Two white-coated science types sat at a table long enough for a dozen, in what had probably been the lab’s cafeteria up until a week ago. They were drinking coffee and listlessly playing cards. Both leaped to their feet when Dugger and Ewan stepped in.

“Uh, hi?” said the skinny one in the thick glasses. “Are you the new owners?”

“Depends,” Dugger said. “What happened to the old owners?”

“No clue,” the skinny one’s stockier buddy said. “Dr. Morloxian called a meeting one morning, told us he was going into business for himself, packed up his experiments and split. We tried to get hold of Mr. Hancock, but he never talks to us. I hate this absentee owner crap.”

“He could’ve left his harem,” Glasses muttered. “We worked hard. We deserve something for that.”

“Where’d Morloxian go?” Ewan demanded.

“Search me,” Glasses said. “He just up and left. Maybe he got a better offer from somebody.” He eyed Dugger’s gun nervously. “Are you the FBI? Are we prisoners?”

“From what I hear, there were close to two hundred people here,” Dugger said. “They take off too?”

“Some,” Stocky said. “A few went with Morloxian, but most of us didn’t. He’s brilliant and all, but really chintzy. Try squeezing a paycheck out of him. The rest of us hung around, hoping to hear from Hancock, but so far he’s been unreachable. I’m signing up for unemployment tomorrow.” He too eyed Dugger’s gun. “I mean, if it’s okay.”

“No worries, mate. I know somebody wants to talk to you bright young lads. Probably offer you jobs. Interested?”

“Hell yeah,” Stocky said. “This place sucks. It smells like wet dog all the time.”

“You said he had a harem,” Ewan said.

Dugger slanted a look at him. “That’s your takeaway?”

“Morloxian did,” Glasses said morosely. “We weren’t allowed to touch them. He kept them locked up. Had to. There was only one other woman here, and she ran off the second she got the chance. The mutants,” he explained to their blank expressions. “All the mutants were male.”

“No she-wolves?” Dugger mused. “No wonder they’re so bloody vicious. Bet if she scented a sheila—”

He broke off and stared at Ewan with a growing horror nowhere near the size of Ewan’s own. Dugger didn’t know about Maureen’s wolf-shifter genes. Morloxian couldn’t either. The sexually-frustrated mutant werewolves would pick up on it in seconds. Once they did—

“Right, then,” Dugger said. He motioned with his gun. “Say g’bye to the nice lab, mates. We’re moving out.”
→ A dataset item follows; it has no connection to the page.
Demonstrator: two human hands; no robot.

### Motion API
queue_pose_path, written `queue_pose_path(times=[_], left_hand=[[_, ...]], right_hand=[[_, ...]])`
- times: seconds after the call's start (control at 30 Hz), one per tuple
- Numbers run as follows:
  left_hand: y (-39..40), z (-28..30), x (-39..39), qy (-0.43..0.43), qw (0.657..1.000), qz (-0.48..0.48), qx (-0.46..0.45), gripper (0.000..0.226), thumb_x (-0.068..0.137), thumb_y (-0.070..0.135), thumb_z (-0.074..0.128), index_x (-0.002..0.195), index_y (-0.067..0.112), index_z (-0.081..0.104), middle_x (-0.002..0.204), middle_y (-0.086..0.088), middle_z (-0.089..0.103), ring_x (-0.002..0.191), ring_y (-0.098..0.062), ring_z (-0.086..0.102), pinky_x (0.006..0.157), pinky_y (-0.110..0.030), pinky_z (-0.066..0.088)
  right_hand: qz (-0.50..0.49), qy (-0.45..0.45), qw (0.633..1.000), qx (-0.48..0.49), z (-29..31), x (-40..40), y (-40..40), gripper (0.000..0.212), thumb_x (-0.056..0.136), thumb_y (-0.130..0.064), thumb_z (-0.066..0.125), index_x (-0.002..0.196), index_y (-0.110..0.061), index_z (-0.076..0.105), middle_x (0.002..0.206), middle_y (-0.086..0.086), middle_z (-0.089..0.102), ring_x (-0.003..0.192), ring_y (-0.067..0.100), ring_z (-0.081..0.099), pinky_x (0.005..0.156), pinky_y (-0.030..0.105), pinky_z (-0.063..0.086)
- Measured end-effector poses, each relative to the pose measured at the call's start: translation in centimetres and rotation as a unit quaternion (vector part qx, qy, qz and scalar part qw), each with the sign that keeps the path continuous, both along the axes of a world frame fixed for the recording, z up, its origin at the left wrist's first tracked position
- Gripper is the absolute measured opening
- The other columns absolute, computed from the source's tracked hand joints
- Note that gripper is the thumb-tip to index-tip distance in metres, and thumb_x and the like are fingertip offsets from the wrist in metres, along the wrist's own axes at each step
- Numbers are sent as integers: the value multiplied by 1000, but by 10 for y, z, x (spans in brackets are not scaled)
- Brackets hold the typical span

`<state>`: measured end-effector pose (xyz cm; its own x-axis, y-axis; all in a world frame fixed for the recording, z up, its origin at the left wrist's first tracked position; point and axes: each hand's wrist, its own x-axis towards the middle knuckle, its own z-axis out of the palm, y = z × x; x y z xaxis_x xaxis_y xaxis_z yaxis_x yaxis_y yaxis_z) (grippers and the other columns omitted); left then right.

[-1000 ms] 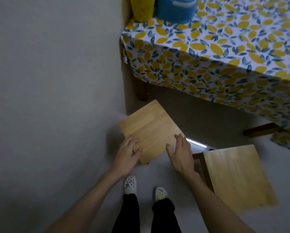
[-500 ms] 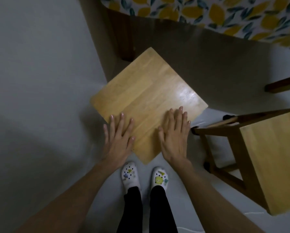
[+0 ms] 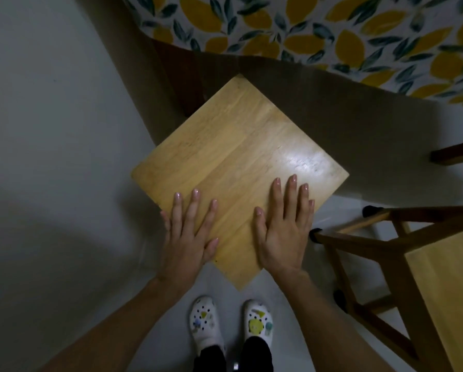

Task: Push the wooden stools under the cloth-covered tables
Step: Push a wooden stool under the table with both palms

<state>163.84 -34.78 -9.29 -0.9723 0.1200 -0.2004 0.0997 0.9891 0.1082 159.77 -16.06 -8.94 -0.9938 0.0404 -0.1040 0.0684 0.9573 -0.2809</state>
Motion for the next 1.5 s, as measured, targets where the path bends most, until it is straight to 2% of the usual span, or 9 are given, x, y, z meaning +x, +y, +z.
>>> queue_pose_path(times=[0.13,0.43,0.5,0.7,0.87,1.0,1.23,1.4,1.5], left_hand=[[13,-1,-58,9,1000,4,-20,66,90,49,29,150,24,20,157,-17,17,144,-43,11,109,-65,16],[51,1,-200,23,999,33,-20,67,90,52,15,151,26,8,160,-14,3,145,-42,-3,111,-60,-1],[57,2,-223,29,999,41,-15,67,90,52,14,151,26,6,160,-15,2,145,-42,-4,110,-58,-4],[65,0,-263,28,998,56,-8,64,91,52,20,149,25,19,158,-17,13,144,-45,4,109,-58,-3],[64,0,-265,16,998,61,-22,66,91,54,14,151,26,12,159,-14,6,145,-41,-3,110,-56,-4],[68,9,-258,18,998,67,-10,67,92,54,9,151,22,3,159,-16,-1,145,-37,-9,113,-61,1],[104,35,-199,66,976,129,161,61,98,33,21,150,5,7,160,-14,0,147,-27,-10,118,-47,-4],[125,50,-125,48,965,160,200,60,99,19,34,150,3,6,160,-12,-4,146,-23,-14,119,-43,-5],[147,70,-85,30,970,116,213,63,98,14,36,149,5,1,159,-10,-11,145,-20,-18,118,-39,-8]], right_hand=[[9,16,1000,-8,1,-62,13,64,99,-50,27,155,-20,16,164,7,6,150,26,-3,121,41,-5],[40,38,998,13,0,-213,47,62,99,-50,24,152,-18,27,161,11,18,149,32,9,121,46,4],[46,37,998,10,0,-239,54,62,100,-50,27,153,-19,23,162,11,16,149,32,7,120,44,0],[64,27,998,-9,-3,-282,61,65,97,-50,26,154,-19,23,160,13,21,148,35,11,119,41,-1],[68,47,996,-18,-2,-282,61,67,95,-52,26,149,-13,33,155,18,32,145,35,21,119,42,5],[63,44,996,-46,7,-265,64,58,97,-46,34,144,-11,41,154,15,34,145,30,23,120,45,8],[53,63,994,-72,32,-208,80,60,98,-49,25,145,-14,39,153,12,36,146,27,20,122,45,7],[36,72,994,-69,62,-151,114,59,99,-46,32,150,-15,31,161,8,21,150,22,8,122,41,1],[20,82,995,-45,82,-114,143,59,99,-45,31,149,-15,32,161,8,22,150,23,9,122,43,5]])
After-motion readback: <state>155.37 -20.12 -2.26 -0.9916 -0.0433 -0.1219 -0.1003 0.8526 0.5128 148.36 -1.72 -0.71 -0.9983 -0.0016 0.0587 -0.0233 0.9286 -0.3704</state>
Ewan bit down on his mounting panic. “Double time,” he agreed.

4 comments:

Savanna Kougar said...

An empty mutant-making lab... what a bigtime plot twist! But gosh, how do you pack that up, and leave double quick?

Rebecca Gillan said...

I keep giggling over a very mutant Morlaxion being chinzy with his harem. Oh, damn, that's just to funny!

Pat C. said...

Morloxian has a lot of free labor.

It seemed like everybody and his brother knew where the Colorado lab was, so I thought I'd shake things up. Plus I wanted to move the action closer to Talbot's Peak.

Don't worry. I was walking into McDonald's and suddenly got a flash of where the new hideout is hidden. It's been in the Morloxian family since at least the '40s. (Dammit, I really want to see this on TV now. I think there's going to have to be a dinosaur.)

Savanna Kougar said...

Double cool! Why not a dino... their bones and DNA is popping up all over now... new species discovered, etc.